Furthermore, the accessible parking spaces oftentimes go the extra mile to offer personal curb ramps beside the parking spot. These are most commonly found in the hotel zone. Below is an example.

Wheeling Around the Yucatán?

If so, good news!

We’ve put together a number of other accessible blog posts on destinations around Mexico’s stunning Caribbean peninsula. Check them out below:

Wheelchair Accessibility in Cozumel

Wheelchair Accessibility in Chichen Itza

Wheelchair Accessibility on Holbox Island

Wheelchair Accessibility on Isla Mujeres

Wheelchair Accessibility in Las Coloradas

Wheelchair Accessibility in Merida

Wheelchair Accessibility in Playa del Carmen

Wheelchair Accessibility in Tulum

Wheelchair Accessibility in Valladolid


Cancun may have not been our favorite spot in Mexico culture-wise, but its wheelchair accessibility is good compared to other destinations in the country. Have you been to Cancun as a wheelchair user? We’d love to hear about your experience in the comments section. Similarly, drop us a comment if you have any questions about accessibility in Cancun.

P.S.- Heading to other parts of Mexico? Check out our guides on wheelchair accessibility in Mexico City, Oaxaca, and Puerto Escondido.

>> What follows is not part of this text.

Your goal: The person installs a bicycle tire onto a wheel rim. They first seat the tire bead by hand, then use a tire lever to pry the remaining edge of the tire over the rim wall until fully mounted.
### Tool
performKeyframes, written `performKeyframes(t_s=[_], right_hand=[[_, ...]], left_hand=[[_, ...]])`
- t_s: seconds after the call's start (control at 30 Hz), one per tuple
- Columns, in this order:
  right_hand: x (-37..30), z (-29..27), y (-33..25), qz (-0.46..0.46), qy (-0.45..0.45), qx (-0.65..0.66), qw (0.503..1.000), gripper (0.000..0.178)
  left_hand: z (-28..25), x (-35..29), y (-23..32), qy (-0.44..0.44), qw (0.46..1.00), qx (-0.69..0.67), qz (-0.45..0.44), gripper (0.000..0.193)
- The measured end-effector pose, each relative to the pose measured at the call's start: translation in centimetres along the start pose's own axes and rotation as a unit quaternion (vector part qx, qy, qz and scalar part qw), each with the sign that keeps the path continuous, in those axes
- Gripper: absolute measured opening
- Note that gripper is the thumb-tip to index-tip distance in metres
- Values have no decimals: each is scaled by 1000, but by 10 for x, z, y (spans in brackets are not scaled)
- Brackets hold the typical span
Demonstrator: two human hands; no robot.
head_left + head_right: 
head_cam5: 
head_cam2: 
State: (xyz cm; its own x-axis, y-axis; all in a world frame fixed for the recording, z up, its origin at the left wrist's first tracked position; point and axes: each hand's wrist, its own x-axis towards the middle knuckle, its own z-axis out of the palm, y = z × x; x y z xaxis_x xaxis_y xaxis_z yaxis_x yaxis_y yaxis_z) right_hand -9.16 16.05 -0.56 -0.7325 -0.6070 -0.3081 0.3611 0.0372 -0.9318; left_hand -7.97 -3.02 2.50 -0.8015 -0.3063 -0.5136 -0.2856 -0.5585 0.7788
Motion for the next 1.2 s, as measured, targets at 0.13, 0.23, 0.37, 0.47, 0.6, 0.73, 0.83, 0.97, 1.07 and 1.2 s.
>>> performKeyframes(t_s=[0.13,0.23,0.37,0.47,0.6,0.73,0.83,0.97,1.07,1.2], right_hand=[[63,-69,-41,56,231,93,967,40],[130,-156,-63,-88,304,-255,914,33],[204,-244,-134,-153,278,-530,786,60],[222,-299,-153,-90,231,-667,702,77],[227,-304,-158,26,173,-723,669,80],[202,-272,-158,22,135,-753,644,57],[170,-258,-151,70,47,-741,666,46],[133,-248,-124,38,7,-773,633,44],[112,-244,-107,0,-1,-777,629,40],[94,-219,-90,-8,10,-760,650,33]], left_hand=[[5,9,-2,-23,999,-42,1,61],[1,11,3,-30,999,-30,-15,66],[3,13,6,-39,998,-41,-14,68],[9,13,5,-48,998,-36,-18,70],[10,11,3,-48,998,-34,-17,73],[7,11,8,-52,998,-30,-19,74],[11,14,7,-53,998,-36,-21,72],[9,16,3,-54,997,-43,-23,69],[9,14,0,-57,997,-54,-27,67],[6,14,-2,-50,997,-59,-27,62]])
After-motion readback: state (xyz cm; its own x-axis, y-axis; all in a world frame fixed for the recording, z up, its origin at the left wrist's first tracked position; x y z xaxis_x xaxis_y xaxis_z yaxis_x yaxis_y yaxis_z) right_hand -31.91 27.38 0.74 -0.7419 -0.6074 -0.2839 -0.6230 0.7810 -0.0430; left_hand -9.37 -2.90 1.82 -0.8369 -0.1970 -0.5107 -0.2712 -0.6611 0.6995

10 thoughts on “The Ultimate Wheelchair User’s Guide to Cancun”

  1. Brett Divelbliss

    I have been coming to Cancun, Caribbean and have stayed at all the major resorts.I have also been Acapulco,, Riviera Maya& surrounding areas for over thirty years.
    I have not mastered the art of finding a wheel chair accessible bathroom.
    Can you offer any insight. Looking at a condo for my next trip maybe 2021 after Covid.. Thank yo Brett

    1. Hi Brett,

      How nice to hear that you’ve spent so much time in the Cancun area. Unfortunately, we’re not familiar with condos there that would have wheelchair accessible restrooms. It sounds like you’re already well versed in accessible hotels in Cancun but, just in case, you may want to take a look at Cory Lee’s recommendations. Wishing you the best of luck and please let us know if you end up finding a condo with an accessible bathroom.

  2. Dear Laura,
    Thank you very very much for your posts about wheelchair accessibility in Cancun area. So many useful info!
    Would you have any idea whether the public buses in the hotel zone can accommodate wheelchairs?
    Many thanks again, and best wishes!

    1. Hi Aurelien,

      I’m glad you found the posts helpful! From my memory, I unfortunately don’t believe the public busses are accessible in Cancun. I remember them being older, school bus-like vehicles.

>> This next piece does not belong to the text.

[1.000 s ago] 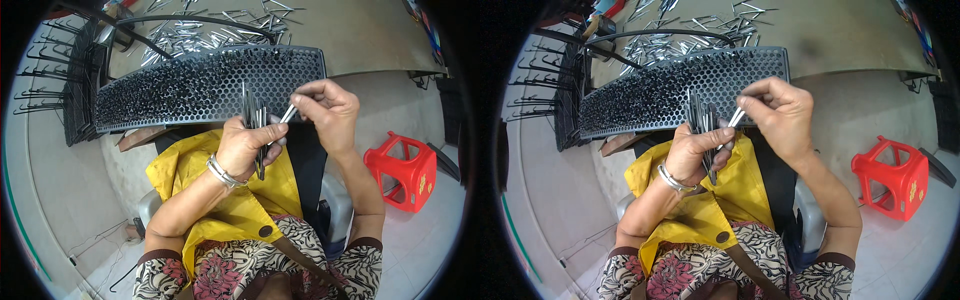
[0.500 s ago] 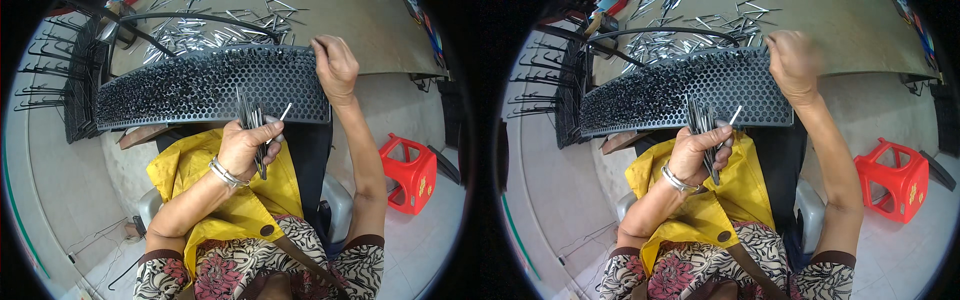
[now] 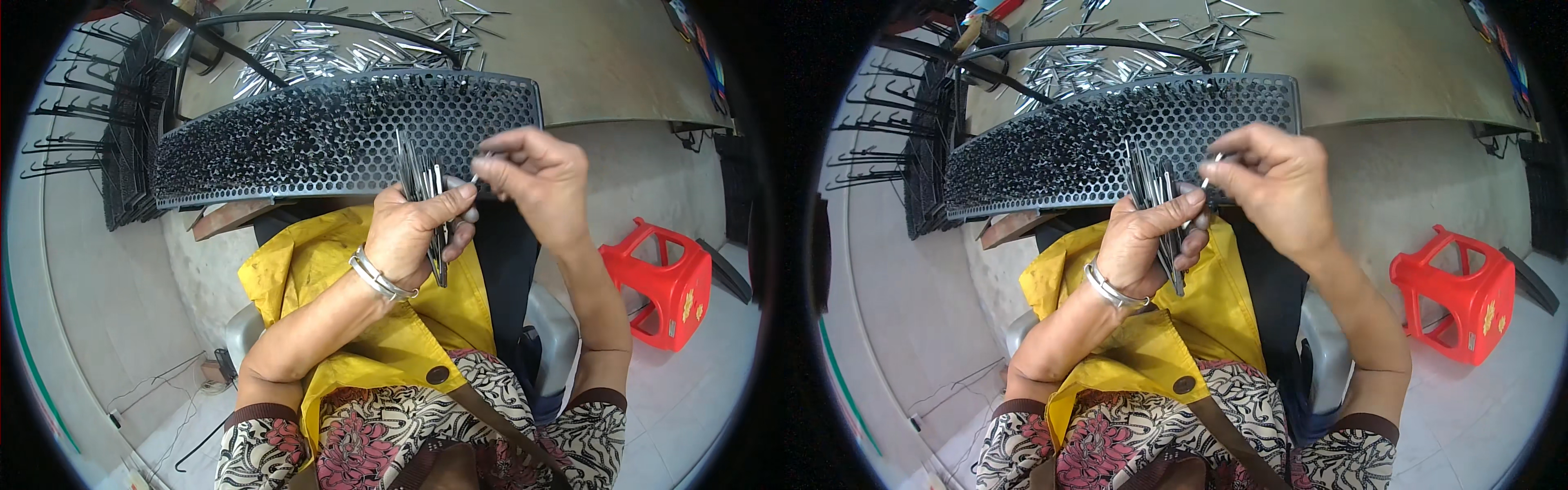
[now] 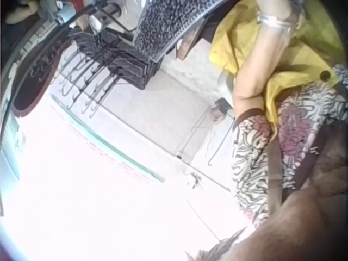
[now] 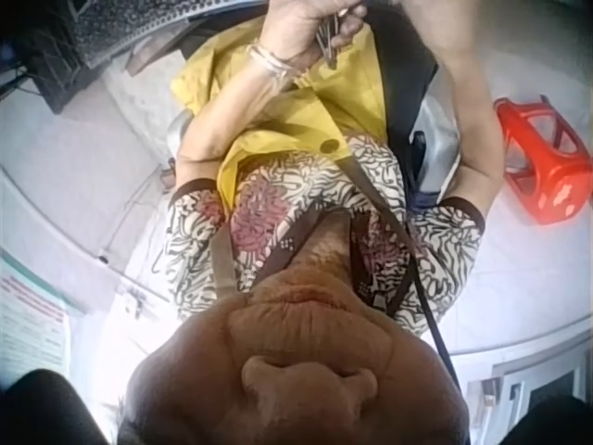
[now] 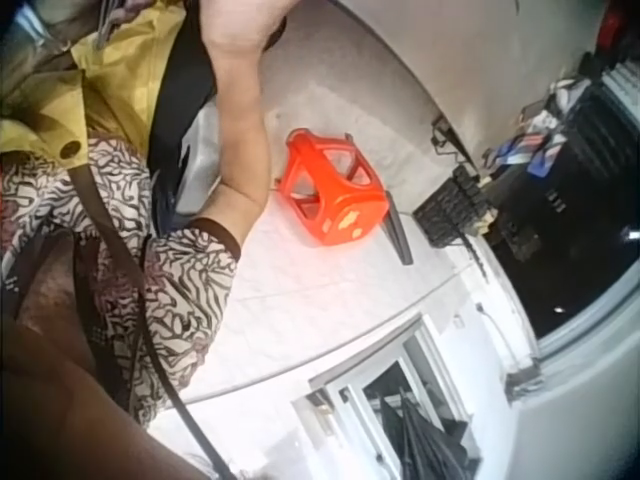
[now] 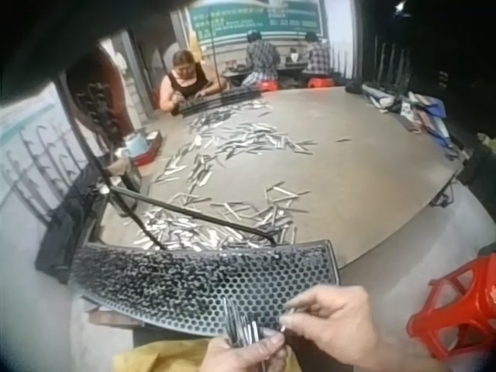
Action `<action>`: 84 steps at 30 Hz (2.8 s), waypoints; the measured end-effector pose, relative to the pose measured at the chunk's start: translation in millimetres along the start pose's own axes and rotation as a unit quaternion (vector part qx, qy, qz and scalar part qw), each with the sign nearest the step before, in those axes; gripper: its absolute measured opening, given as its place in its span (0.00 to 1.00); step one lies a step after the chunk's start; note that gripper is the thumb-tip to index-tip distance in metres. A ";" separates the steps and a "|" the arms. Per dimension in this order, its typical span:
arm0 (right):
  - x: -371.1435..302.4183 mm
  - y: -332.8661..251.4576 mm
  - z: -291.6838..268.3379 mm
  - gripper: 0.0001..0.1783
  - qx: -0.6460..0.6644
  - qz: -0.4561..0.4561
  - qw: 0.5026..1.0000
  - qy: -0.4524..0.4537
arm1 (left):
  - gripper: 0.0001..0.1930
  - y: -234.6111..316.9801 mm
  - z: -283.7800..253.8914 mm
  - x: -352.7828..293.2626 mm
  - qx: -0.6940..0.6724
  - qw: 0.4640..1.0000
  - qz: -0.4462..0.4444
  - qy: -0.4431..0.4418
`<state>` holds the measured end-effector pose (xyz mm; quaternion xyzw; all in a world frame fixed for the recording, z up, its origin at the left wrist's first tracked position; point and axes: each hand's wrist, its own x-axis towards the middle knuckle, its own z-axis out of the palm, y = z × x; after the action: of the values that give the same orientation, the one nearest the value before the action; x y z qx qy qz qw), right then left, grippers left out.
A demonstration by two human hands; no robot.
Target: Assembling small metal parts into a grid tray.
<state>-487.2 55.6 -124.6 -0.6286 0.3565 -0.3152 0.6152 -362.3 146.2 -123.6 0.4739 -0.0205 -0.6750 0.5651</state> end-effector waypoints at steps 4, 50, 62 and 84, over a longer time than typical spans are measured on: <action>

  3. Thank you very much for the info. This is indeed what I feared…
    I think I will plan spending one less day in Cancun, and one more day in Valladolid (at least the colourful city center looks small enough to be visited without a car, in spite of the bumpy – or missing – sidewalks…).
    Thanks a lot for your attention to the needs and difficulties of wheelchair users.

  4. Dear Laura

    Are there any options of power wheelchair transportation? Like BraunAbility vans or taxis with any kind of manual ramp or automatic ramps.

    1. Hi Nirav,

      I recommend checking with Cancun Accessible, as they offer accessible Cancun airport transfers that accommodate power chairs. If they don’t also offer transportation services around Cancun, they may have advice for a company that does.

  5. Elaine Charlesworth

    Which hotels in Cancun would you recommend for pool access? I normally wheel l myself and on my manual chair into a pool.

    1. Hi Elaine,

      According to Spin the Globe, the Iberostar Cancun has a ramp to the mid-pool bar. They also talk about some options in Playa del Carmen, should you be heading there as well.